## Directions
Using the listing below, return every line that includes "pads".

START Supplied information

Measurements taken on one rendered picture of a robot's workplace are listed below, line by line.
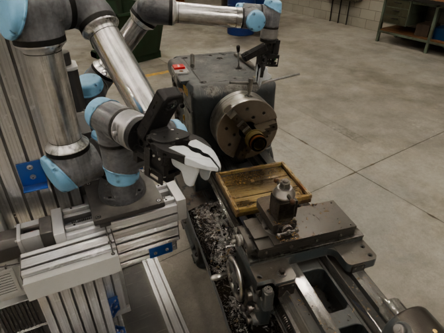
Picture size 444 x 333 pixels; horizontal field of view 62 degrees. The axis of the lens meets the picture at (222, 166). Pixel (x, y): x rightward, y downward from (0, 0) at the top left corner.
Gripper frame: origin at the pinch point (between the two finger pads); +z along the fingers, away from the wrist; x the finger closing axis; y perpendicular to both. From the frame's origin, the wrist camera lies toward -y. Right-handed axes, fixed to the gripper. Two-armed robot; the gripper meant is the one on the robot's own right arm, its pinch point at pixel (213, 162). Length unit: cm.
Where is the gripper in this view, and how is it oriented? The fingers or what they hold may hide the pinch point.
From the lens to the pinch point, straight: 59.2
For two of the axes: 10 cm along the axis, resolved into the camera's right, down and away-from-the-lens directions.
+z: 7.2, 3.7, -5.8
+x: -6.8, 2.7, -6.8
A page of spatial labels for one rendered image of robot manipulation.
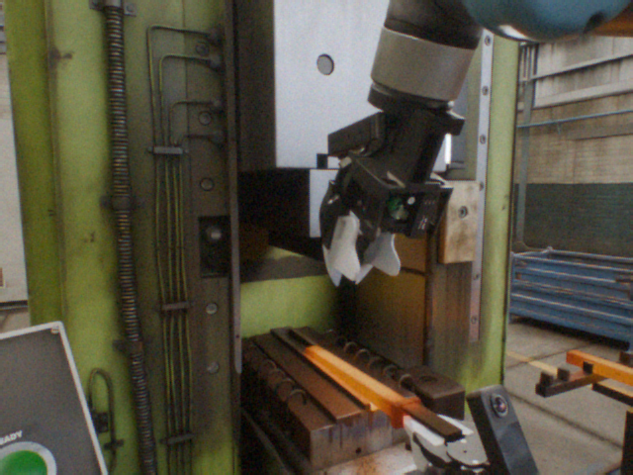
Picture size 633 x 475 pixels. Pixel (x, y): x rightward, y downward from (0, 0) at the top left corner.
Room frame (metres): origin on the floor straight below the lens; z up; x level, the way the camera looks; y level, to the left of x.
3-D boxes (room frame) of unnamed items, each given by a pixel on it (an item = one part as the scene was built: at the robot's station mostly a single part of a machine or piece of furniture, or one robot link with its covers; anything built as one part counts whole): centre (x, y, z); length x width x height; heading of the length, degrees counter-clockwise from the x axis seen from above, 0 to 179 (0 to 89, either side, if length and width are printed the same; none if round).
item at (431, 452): (0.50, -0.15, 1.02); 0.09 x 0.05 x 0.02; 31
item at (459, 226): (0.91, -0.29, 1.27); 0.09 x 0.02 x 0.17; 118
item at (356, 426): (0.83, 0.02, 0.96); 0.42 x 0.20 x 0.09; 28
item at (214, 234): (0.69, 0.17, 1.24); 0.03 x 0.03 x 0.07; 28
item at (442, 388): (0.78, -0.21, 0.95); 0.12 x 0.08 x 0.06; 28
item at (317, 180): (0.83, 0.02, 1.32); 0.42 x 0.20 x 0.10; 28
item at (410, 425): (0.54, -0.13, 0.99); 0.09 x 0.03 x 0.06; 31
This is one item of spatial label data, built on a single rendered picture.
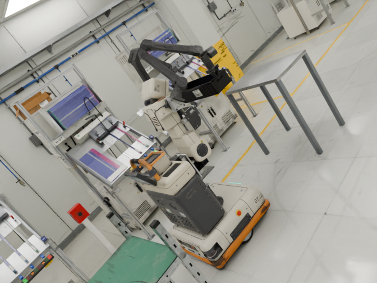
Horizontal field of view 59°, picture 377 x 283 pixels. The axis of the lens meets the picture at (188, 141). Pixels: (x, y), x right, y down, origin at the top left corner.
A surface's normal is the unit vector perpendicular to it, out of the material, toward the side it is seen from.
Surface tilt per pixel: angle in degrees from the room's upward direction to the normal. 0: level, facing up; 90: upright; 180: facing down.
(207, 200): 90
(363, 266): 0
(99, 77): 90
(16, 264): 47
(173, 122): 90
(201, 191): 90
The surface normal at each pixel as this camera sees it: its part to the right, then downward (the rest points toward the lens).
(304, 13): -0.60, 0.62
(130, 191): 0.56, -0.11
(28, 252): 0.02, -0.61
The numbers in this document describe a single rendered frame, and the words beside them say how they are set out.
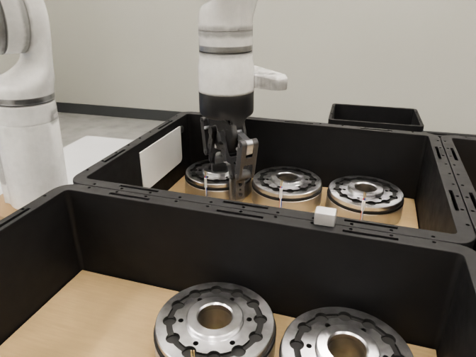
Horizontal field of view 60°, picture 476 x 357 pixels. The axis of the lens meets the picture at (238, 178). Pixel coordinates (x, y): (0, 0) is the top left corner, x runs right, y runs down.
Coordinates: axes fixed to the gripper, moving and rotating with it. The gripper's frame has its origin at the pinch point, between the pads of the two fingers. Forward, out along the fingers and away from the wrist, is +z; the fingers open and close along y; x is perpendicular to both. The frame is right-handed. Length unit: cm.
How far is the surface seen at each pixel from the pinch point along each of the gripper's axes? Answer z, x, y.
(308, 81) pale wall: 41, 184, -222
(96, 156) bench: 15, -10, -61
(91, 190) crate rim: -7.8, -20.3, 9.5
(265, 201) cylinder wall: 0.6, 2.7, 6.6
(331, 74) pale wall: 35, 197, -209
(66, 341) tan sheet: 2.2, -25.5, 18.5
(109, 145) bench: 15, -5, -69
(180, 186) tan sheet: 2.2, -5.0, -6.7
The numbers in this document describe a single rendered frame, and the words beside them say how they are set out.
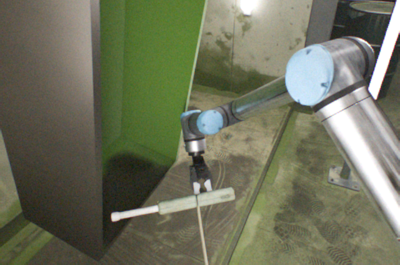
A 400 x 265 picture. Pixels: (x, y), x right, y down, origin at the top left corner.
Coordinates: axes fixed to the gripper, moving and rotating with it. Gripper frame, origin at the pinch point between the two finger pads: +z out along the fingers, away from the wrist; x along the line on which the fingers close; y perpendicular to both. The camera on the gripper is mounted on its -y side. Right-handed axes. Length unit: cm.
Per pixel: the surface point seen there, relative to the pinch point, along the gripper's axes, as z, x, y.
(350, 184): 27, -108, 62
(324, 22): -94, -130, 96
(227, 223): 29, -17, 46
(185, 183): 8, 2, 77
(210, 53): -96, -49, 168
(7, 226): 7, 99, 52
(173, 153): -17.7, 8.3, 30.8
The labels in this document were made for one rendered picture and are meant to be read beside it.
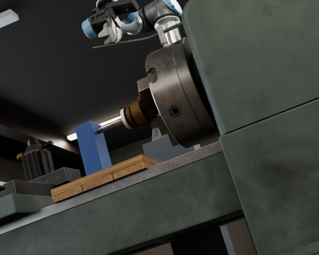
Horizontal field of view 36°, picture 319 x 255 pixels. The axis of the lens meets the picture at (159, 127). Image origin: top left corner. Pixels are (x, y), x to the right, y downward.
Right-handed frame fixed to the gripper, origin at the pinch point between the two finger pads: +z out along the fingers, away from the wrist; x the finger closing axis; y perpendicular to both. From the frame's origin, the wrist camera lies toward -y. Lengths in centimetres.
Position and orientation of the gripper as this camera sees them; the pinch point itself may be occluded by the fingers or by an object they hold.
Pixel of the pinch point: (115, 39)
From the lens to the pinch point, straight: 159.7
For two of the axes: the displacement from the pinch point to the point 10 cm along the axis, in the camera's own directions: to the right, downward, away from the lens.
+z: 1.2, 7.5, -6.5
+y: -8.9, 3.8, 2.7
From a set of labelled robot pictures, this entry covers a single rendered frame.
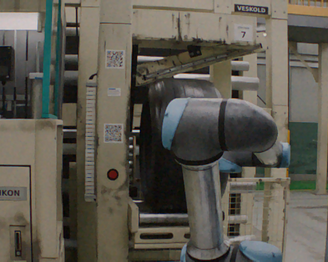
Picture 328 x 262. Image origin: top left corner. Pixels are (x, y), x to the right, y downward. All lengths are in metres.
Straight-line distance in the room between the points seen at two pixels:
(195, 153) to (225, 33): 1.31
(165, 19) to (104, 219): 0.94
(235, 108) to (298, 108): 11.07
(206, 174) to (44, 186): 0.42
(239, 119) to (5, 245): 0.69
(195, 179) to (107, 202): 0.86
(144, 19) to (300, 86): 10.05
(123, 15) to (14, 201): 0.97
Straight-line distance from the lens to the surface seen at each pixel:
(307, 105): 12.21
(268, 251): 1.29
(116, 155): 1.95
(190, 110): 1.07
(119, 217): 1.98
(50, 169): 1.29
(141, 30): 2.25
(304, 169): 12.14
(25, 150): 1.29
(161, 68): 2.38
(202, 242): 1.25
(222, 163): 1.46
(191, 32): 2.29
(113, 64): 1.95
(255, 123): 1.06
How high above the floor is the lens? 1.26
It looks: 3 degrees down
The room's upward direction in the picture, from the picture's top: 1 degrees clockwise
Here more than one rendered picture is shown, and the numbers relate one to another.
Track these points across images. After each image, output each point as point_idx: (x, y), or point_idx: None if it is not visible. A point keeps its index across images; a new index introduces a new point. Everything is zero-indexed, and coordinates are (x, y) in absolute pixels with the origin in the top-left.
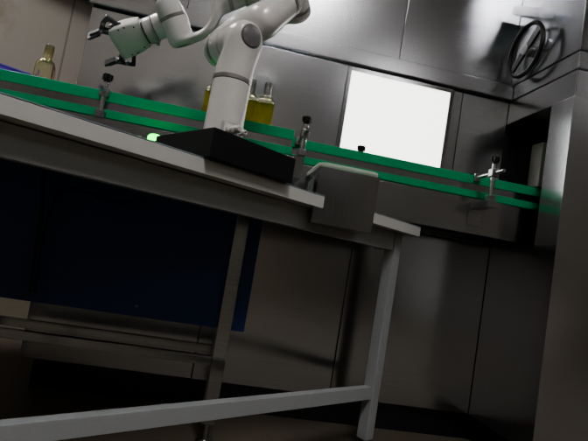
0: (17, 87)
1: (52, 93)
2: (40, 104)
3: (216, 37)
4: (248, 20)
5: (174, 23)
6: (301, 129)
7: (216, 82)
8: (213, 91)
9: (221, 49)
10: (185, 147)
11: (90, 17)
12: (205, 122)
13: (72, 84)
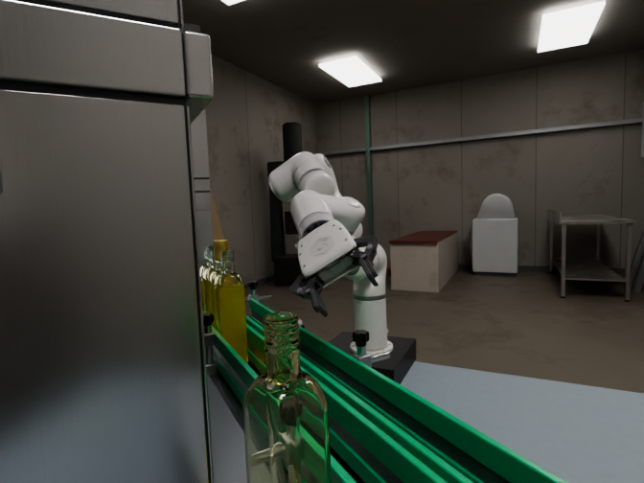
0: (461, 453)
1: (408, 416)
2: (537, 379)
3: (379, 261)
4: (358, 235)
5: None
6: (255, 296)
7: (385, 302)
8: (385, 310)
9: (378, 270)
10: (408, 362)
11: (186, 145)
12: (384, 337)
13: (389, 379)
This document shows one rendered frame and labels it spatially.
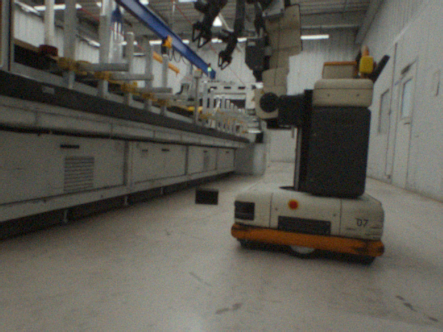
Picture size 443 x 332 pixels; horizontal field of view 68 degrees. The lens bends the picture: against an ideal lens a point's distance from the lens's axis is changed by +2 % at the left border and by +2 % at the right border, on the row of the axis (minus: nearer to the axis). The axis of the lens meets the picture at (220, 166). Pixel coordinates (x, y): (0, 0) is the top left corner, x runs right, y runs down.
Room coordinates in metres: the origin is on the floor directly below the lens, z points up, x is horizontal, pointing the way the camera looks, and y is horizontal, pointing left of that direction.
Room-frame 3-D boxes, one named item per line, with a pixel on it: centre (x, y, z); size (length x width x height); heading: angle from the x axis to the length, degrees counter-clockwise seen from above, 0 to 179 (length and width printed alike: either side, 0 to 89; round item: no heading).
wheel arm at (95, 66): (1.51, 0.65, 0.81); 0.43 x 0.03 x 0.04; 75
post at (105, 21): (1.72, 0.64, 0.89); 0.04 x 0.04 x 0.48; 75
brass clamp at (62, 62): (1.50, 0.70, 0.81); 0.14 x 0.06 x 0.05; 165
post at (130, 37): (1.97, 0.58, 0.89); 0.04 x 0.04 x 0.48; 75
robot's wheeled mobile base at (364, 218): (1.73, -0.46, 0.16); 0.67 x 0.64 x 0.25; 75
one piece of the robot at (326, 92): (1.70, -0.55, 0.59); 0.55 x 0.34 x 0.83; 165
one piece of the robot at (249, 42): (1.80, -0.18, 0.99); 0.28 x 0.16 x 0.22; 165
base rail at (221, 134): (3.60, 0.15, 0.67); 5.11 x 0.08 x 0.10; 165
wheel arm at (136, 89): (1.99, 0.52, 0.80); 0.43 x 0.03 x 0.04; 75
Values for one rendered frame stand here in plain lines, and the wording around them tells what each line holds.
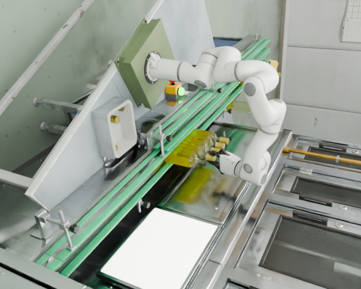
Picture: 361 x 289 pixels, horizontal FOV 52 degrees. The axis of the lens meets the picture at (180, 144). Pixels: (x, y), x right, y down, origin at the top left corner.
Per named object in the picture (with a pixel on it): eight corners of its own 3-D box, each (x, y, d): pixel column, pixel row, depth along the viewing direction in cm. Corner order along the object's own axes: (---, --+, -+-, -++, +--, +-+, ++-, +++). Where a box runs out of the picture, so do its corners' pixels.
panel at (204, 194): (96, 277, 141) (175, 311, 126) (94, 272, 140) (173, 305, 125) (197, 159, 209) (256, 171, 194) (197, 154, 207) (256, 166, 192)
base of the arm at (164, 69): (140, 66, 166) (169, 70, 160) (150, 44, 170) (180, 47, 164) (153, 86, 180) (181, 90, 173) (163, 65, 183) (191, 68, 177)
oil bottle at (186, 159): (156, 160, 188) (195, 169, 178) (155, 151, 185) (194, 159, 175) (162, 155, 192) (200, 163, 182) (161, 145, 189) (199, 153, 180)
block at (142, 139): (136, 149, 181) (148, 152, 178) (133, 132, 176) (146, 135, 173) (140, 145, 183) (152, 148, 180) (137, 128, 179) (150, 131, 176)
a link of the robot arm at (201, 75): (173, 75, 164) (207, 80, 157) (184, 51, 167) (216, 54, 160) (181, 87, 172) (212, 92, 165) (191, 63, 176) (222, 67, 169)
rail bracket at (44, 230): (31, 238, 134) (78, 258, 125) (17, 202, 126) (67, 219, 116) (40, 230, 138) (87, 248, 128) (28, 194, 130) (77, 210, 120)
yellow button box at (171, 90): (164, 97, 210) (176, 99, 206) (163, 85, 206) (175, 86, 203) (171, 93, 215) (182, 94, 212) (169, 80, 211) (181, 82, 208)
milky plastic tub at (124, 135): (100, 156, 167) (116, 160, 163) (91, 111, 156) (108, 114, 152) (123, 139, 180) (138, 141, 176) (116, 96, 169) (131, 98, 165)
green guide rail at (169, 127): (152, 135, 178) (166, 138, 174) (151, 133, 177) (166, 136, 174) (261, 39, 309) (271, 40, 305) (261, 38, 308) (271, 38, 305)
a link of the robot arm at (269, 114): (250, 112, 160) (230, 122, 151) (263, 66, 148) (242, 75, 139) (283, 128, 152) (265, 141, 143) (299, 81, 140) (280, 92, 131)
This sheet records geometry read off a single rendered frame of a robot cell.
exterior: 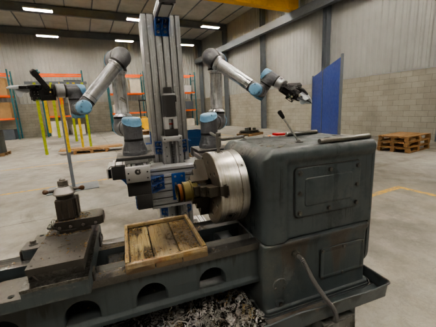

END Supplied information

## Task answer
Gripper frame: origin at the pinch point (between the two finger pads); +z along the fingers, away from the wrist; x the finger closing axis; y perpendicular to both. From the frame's origin, the wrist camera lies toward -y. Right-handed axes, fixed to the gripper. Two-armed robot; the gripper meant is the one on the robot's own right arm, its pinch point at pixel (213, 162). Length unit: cm.
Coordinates: axes fixed to the gripper, moving and rotating with it. The gripper's frame has its origin at the pinch point, between the pads of the two fingers. Forward, out along the fingers and away from the wrist, is +z; the fingers open and close along y; x is perpendicular to both. The frame is right-handed. Length unit: cm.
Coordinates: axes fixed to the gripper, moving and rotating with it. Gripper frame, origin at the pinch point between the two finger pads: +z out along the fingers, away from the wrist; x along the line on which the fingers close; y perpendicular to both. The camera on the gripper is mounted on its -y side. Right-handed axes. Length unit: cm.
Right-handed frame fixed to the gripper, origin at the pinch point between the two finger pads: +z out along the fingers, away from the wrist; x the finger closing axis; y perpendicular to both. From the frame's origin, the wrist camera lies toward -y. Lengths in centimetres.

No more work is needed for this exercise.